**Brief**. Return only that part of the material below which starts with the line containing "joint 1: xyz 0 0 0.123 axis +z" and goes on through the line containing "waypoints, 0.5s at", restated exactly.

**Input data**.
········
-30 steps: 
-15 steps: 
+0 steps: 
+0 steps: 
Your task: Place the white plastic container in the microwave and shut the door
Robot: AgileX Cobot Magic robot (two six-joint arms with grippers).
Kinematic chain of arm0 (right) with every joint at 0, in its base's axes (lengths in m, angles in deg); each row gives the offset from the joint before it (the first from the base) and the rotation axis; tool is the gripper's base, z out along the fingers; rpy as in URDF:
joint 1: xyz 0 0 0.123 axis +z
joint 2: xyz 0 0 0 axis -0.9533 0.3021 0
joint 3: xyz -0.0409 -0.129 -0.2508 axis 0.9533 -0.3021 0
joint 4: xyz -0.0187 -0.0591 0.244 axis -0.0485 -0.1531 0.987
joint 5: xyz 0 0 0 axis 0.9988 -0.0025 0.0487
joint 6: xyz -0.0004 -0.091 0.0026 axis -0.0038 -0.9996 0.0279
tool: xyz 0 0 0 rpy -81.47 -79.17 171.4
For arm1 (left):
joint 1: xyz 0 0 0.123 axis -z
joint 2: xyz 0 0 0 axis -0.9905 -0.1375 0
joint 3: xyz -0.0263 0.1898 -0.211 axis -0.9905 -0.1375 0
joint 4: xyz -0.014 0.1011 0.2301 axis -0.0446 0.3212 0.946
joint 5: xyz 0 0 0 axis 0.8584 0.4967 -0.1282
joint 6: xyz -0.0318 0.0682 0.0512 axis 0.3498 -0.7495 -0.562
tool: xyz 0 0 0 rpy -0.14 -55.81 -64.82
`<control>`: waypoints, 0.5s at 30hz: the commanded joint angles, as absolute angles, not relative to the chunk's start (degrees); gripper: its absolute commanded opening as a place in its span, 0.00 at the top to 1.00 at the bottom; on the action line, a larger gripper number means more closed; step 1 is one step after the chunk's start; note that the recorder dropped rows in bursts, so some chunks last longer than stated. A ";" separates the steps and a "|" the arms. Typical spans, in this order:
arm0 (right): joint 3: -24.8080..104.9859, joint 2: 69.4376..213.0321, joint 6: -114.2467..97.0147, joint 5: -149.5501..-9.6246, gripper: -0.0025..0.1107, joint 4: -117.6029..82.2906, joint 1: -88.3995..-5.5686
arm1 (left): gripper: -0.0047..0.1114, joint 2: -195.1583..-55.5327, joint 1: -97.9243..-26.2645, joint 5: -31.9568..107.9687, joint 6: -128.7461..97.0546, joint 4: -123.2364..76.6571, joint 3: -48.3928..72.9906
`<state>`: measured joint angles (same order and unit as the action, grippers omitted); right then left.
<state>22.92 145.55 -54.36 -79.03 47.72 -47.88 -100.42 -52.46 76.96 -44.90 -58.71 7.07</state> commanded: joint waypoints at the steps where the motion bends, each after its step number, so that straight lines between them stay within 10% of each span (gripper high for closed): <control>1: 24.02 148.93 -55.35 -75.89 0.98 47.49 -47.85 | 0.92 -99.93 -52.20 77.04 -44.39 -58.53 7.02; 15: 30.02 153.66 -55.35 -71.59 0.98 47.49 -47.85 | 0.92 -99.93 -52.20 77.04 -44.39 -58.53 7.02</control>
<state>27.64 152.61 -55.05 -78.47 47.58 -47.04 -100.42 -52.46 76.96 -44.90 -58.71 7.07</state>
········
**Response below**.
joint 1: xyz 0 0 0.123 axis +z
joint 2: xyz 0 0 0 axis -0.9533 0.3021 0
joint 3: xyz -0.0409 -0.129 -0.2508 axis 0.9533 -0.3021 0
joint 4: xyz -0.0187 -0.0591 0.244 axis -0.0485 -0.1531 0.987
joint 5: xyz 0 0 0 axis 0.9988 -0.0025 0.0487
joint 6: xyz -0.0004 -0.091 0.0026 axis -0.0038 -0.9996 0.0279
tool: xyz 0 0 0 rpy -81.47 -79.17 171.4
For arm1 (left):
joint 1: xyz 0 0 0.123 axis -z
joint 2: xyz 0 0 0 axis -0.9905 -0.1375 0
joint 3: xyz -0.0263 0.1898 -0.211 axis -0.9905 -0.1375 0
joint 4: xyz -0.014 0.1011 0.2301 axis -0.0446 0.3212 0.946
joint 5: xyz 0 0 0 axis 0.8584 0.4967 -0.1282
joint 6: xyz -0.0318 0.0682 0.0512 axis 0.3498 -0.7495 -0.562
tool: xyz 0 0 0 rpy -0.14 -55.81 -64.82
`<control>`: waypoints, 0.5s at 30hz: the commanded joint angles, as absolute angles, not relative to the chunk's start (degrees); gripper: its absolute commanded opening as a place in its span, 0.00 at the top to 1.00 at the bottom; on the action line, a larger gripper number means more closed; step 1 is one step after the chunk's start; note that the recorder dropped rows in bursts, so some chunks last longer than stated. A ";" separates the steps and a "|" the arms. Typical spans, in this order:

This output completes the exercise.